But at a court hearing this week for the man charged in the case, a detective outlined a far more elaborate plot: an aggrieved son, he alleged, was targeting a man he believed had killed his father more than a decade earlier.

The new information emerged at a two-day hearing in DC Superior Court for 32-year-old Oscar Ramos, who was arrested last fall. He is charged with first-degree murder while armed and other offenses in the fatal shooting of Melendez-Alvarado, a father, uncle and brother.

Melendez-Alvarado had been driving on I-295 North near exit one during the busy morning rush hour at about 8:30 am on May 28, 2015, when people in another vehicle began shooting into the car, authorities have said. Melendez Alvarado died at the scene.

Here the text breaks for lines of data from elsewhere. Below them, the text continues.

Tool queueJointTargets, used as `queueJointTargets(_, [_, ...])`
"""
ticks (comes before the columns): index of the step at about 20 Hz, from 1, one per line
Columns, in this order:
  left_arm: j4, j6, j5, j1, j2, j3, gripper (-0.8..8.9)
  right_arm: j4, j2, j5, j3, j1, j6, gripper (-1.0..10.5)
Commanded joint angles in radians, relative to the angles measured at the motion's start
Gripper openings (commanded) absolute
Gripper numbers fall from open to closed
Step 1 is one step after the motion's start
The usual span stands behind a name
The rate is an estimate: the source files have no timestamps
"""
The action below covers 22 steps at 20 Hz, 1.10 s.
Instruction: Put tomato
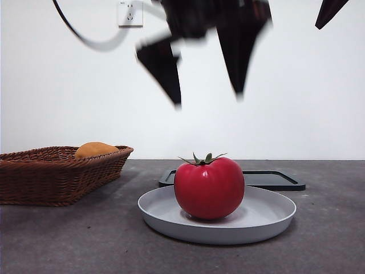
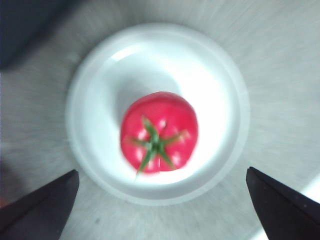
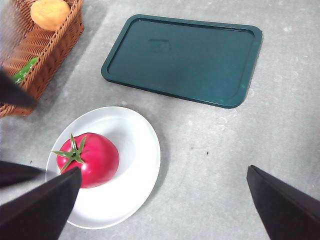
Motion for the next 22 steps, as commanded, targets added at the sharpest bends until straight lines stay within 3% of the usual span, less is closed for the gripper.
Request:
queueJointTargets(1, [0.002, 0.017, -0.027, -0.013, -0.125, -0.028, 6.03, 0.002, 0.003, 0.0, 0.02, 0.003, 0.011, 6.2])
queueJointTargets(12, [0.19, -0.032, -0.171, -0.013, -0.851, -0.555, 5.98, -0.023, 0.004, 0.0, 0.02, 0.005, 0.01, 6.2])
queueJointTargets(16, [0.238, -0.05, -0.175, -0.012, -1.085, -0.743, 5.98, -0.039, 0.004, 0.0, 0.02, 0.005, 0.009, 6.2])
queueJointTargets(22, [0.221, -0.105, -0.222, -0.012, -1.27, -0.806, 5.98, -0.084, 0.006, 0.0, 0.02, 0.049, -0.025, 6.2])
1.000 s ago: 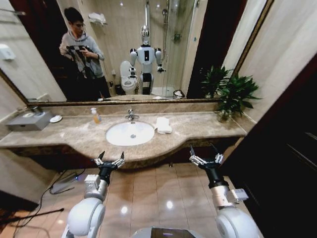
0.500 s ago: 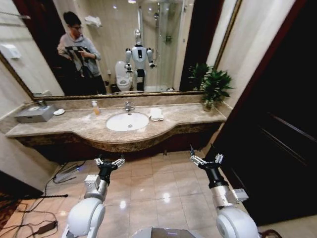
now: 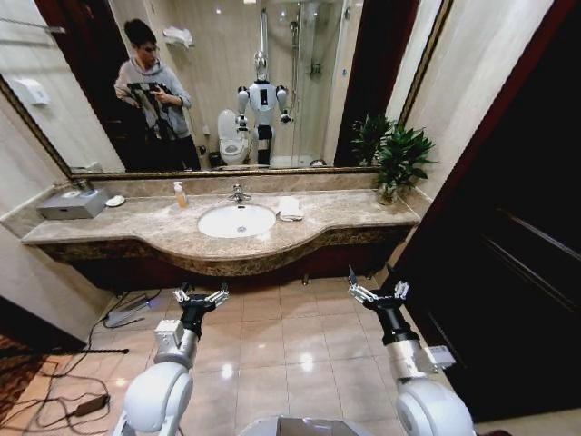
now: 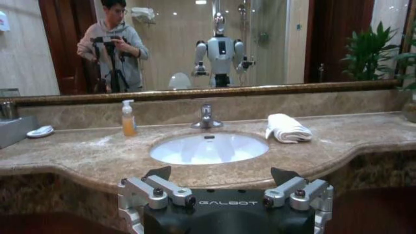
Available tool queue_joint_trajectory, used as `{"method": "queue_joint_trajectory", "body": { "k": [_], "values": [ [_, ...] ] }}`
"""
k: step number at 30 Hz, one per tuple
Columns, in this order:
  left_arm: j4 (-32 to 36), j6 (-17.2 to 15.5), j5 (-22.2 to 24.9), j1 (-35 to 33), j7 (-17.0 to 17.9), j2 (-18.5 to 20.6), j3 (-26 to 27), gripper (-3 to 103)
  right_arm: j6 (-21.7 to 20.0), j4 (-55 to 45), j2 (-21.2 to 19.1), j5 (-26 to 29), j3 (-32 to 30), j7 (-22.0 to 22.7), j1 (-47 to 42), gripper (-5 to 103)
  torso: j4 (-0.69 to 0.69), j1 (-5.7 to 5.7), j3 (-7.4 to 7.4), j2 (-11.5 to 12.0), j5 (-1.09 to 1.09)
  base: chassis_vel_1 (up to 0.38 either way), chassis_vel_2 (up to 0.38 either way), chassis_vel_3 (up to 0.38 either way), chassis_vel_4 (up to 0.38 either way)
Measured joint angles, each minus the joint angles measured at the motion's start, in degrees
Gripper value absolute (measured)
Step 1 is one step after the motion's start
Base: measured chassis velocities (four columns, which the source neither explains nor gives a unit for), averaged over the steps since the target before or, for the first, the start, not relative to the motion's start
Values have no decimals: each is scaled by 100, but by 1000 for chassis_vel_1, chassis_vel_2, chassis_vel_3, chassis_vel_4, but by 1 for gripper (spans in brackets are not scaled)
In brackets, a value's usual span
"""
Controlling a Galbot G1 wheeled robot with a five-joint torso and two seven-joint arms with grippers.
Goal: Pick up the towel from the sink counter and wipe the mirror surface.
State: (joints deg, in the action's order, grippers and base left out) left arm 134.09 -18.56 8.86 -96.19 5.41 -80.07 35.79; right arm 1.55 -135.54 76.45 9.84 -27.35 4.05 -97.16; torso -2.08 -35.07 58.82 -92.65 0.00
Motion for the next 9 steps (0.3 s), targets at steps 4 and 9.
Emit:
{"method": "queue_joint_trajectory", "body": {
  "k": [4,9],
  "values": [
    [0,0,0,0,0,0,0,100,0,0,0,0,0,0,-1,100,2,0,0,0,0,-12,-252,1,270],
    [0,0,0,1,0,-1,-1,100,0,0,0,0,-1,0,-3,100,4,4,-2,-4,2,-14,-256,10,195]
  ]
}}
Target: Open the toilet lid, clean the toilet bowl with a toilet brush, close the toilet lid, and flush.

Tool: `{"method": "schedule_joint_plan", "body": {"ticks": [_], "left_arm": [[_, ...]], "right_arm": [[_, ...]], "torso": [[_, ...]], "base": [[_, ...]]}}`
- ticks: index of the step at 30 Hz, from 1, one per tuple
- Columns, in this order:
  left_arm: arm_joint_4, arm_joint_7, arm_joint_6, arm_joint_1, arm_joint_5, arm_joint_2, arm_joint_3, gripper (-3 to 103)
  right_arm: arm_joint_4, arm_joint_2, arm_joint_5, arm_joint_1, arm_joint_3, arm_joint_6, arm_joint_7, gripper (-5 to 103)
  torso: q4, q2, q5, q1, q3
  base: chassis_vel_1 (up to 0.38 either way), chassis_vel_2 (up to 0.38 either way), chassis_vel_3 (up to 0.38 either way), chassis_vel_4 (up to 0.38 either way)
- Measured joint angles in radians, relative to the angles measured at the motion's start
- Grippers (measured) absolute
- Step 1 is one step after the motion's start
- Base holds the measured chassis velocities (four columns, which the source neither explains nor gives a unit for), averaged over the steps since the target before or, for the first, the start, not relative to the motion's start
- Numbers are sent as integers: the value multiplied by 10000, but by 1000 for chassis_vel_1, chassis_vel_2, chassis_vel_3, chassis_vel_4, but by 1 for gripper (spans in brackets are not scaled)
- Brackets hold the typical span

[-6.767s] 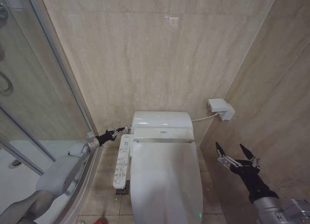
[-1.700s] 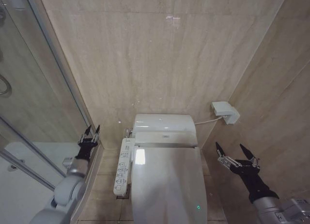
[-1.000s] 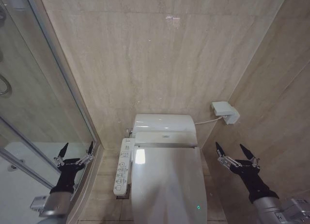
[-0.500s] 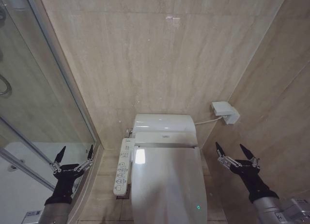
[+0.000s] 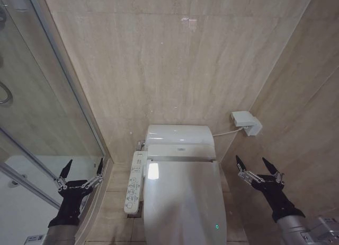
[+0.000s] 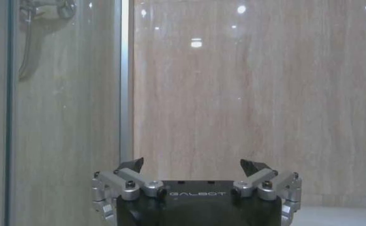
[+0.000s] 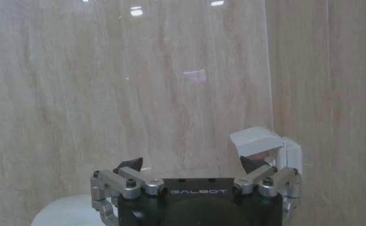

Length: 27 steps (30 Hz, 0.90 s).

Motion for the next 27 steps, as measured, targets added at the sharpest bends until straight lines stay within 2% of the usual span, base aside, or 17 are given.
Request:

A person in the passenger seat was injured.

For years, the case remained unsolved, and police believed Melendez-Alvarado may have been shot by an angry motorist during an altercation in traffic, in part because of the account of the passenger in the car.

But DC homicide detectives got a break in 2017, when they were tipped that Ramos may have been the shooter. They began investigating, and found witnesses who claimed that Ramos had targeted Melendez-Alvarado as part of a retaliation plan he orchestrated because – in his telling – Melendez-Alvarado killed his father almost 15 years earlier, when Ramos was 12 and living in El Salvador.

There has not been any evidence that Melendez-Alvarado was charged with or actually committed such a murder, and the detective did not say whether police think Ramos’s belief was founded. A prosecutor raised questions about his credibility at the hearing. Relatives of Melendez-Alvarado have said he lived an inconspicuous life that seemed unlikely to attract violence, most of it centered around work and sending money back to relatives in El Salvador. The Post was unable to reach relatives for comment Friday.

For his part, Ramos has pleaded not guilty, and his defense attorney raised questions about the credibility of the witnesses detectives interviewed.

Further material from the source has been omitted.